Als ein örtliches Beispiel guter Praxis stellte sich die Wiener Antidiskriminierungsstelle für gleichgeschlechtliche Lebensweisen vor, eine Besonderheit der Stadt Wien im Unterschied zu den übrigen acht österreichischen Bundesländern, die nicht im Zusammenhang mit der Umsetzung der EU-Richtlinien eingerichtet wurde, die wie in Deutschland Bundesrecht ist, sondern 1998 aufgrund einer Vereinbarung des rot-grünen Magistrats. Aufgabe der ADS ist zum einen Beratung von Lesben und Schwulen in Diskriminierungsfällen oder beim Umgang mit Behörden, z.B. bei Adoptionen oder bei Namensrecht bei deutschen oder anderen ausländischen Lebenspartnerschaften (in Österreich gibt es nichts vergleichbares), zum anderen die Beratung der Stadt (etwa kritische Sichtung des Landesrechts auf diskriminierende Bestimmungen) und die Vermittlung zwischen Stadt und Lesben-, Schwulen-, Bisexuellen- und Transgenderbewegung sowie Vernetzung und Austausch mit vergleichbaren Stellen in Europa.
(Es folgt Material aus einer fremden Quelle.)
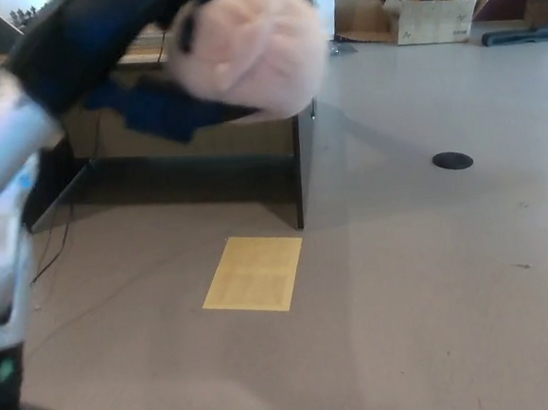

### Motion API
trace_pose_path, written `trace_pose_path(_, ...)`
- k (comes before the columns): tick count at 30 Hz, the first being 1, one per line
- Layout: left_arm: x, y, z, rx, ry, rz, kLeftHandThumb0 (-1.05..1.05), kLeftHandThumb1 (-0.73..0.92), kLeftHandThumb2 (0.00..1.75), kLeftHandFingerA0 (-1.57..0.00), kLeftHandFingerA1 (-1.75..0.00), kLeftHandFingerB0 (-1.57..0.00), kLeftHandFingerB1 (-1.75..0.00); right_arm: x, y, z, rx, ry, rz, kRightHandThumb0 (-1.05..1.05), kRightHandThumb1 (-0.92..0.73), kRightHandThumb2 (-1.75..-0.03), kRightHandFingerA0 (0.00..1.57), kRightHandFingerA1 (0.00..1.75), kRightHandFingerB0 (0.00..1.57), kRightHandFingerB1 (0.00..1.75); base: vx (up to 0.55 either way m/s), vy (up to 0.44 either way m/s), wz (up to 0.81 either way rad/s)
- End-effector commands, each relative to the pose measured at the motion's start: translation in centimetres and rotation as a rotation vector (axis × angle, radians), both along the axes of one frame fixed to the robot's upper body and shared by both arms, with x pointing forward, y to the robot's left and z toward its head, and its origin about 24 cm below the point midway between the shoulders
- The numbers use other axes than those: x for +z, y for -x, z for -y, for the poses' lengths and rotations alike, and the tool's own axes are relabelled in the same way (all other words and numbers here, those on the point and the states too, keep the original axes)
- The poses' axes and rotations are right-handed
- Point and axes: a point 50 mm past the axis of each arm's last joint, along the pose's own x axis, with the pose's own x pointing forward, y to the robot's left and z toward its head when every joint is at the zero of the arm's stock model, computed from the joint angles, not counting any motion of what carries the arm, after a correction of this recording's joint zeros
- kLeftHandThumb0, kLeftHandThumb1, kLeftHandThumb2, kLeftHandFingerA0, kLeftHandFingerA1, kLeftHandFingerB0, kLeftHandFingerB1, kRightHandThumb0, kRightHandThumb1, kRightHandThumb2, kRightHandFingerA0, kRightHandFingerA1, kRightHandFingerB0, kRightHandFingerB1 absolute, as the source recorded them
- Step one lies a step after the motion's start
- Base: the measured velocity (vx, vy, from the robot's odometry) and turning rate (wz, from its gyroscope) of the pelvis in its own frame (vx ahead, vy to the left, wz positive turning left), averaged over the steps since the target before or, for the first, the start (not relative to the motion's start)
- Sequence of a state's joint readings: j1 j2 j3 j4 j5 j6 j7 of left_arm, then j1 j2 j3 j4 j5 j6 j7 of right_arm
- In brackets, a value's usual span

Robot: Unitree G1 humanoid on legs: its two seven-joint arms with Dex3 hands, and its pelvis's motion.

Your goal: The robot extends its left hand to pick up an emotional support dumpling from the palm of a person and brings its hand down by its side. Then it extends its arm again to hand the dumpling back to the person.

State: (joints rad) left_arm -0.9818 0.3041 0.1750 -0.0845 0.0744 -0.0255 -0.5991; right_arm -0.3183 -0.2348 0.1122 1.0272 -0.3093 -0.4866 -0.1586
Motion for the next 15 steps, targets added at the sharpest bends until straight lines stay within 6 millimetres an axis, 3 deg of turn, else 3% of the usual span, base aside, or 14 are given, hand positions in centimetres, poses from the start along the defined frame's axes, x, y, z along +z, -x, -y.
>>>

Österreichische Gewerkschaften waren im Forum nicht vertreten und haben bisher keine LSBT-Strukturen – auch wenn der ÖGB-Präsident Rudolf Hundstorfer beim IÖD-Kongress im persönlichen Gespräch mehrfach versicherte, dass er die Bildung einer solchen Gruppe sehr begrüßen und unterstützen würde.

Workshops

Um Erfahrungen auszutauschen und weitere Empfehlungen zu sammeln, fanden vier mal zwei parallele Workshops statt zu Themen wie dem Zusammenhang von Qualität öffentlicher Dienstleistung und Diversity, internationale Zusammenarbeit, Antidiskriminierung im Arbeitsleben durch betriebliche, tarifliche, gesetzliche Regelungen und Mediation, Verbesserung der Gewerkschaftsarbeit für LSBT, Erfahrungen mit externen Projekten und Trainings. Außerdem gab es kurze Treffen für die vier Regionen Afrika, Asien-Pazifik, Inter-Amerikas und Europa.

Website und Broschüre

Zwei Ergebnisse von Arbeitsaufträgen des Forums von Porto Alegre wurden auf dem Forum und auf dem IÖD-Kongress vorgestellt: Eine gemeinsame Website von IÖD und BI (lgbt.world-psi.org), die der Sammlung und Verbreitung von Informationen, Dokumenten und Beispielen guter Praxis dienen soll, und eine gemeinsame Broschüre „Trade Unionists together for LGBT rights“ („GewerkschafterInnen gemeinsam für LSBT-Rechte“) der beiden Dachverbände, die die zehn Jahre alte erste gemeinsame Broschüre „Working for lesbian and gay members“ ersetzen soll.

Empfehlungen

Im Vergleich zu den umfangreichen Empfehlungen des ersten gemeinsamen LSBT-Forums in Porto Alegre 2004 fielen die Empfehlungen des zweiten Forums eher kurz aus:

Sie bestätigen die Empfehlungen von Porto Alegre, begrüßen den bisher erreichten Fortschritt in der Umsetzung und empfehlen, dass IÖD und BI den Empfehlungen weiter folgen, mit Schwerpunktsetzung in folgenden Bereichen:

a. Überprüfen von Struktur und Arbeit der Steuerungsgruppe

b. Förderung von Verbreitung und Gebrauch der Broschüre

c. Stärkung und Förderung von Aktivitäten zu LSBT Themen auf der Ebene der vier Regionen

d. Bekanntmachen und Verbessern der Website, u.a. in Bezug auf die Themen:

i. Beispiele guter Praxis

ii. Tarif- und Betriebsvereinbarungen

iii. Erfolgreiche rechtliche Aktivitäten

e. Fortsetzung und Verstärkung der Zusammenarbeit mit der ILO und anderen internationalen Agenturen und Organisationen

f. Erhöhte Sichtbarkeit für die Gleichberechtigung von Transgendern

g. Fortsetzung der internationalen LSBT-Foren

Für die Förderung dieser Empfehlungen sollten die Dachverbände angemessene Mittel einplanen.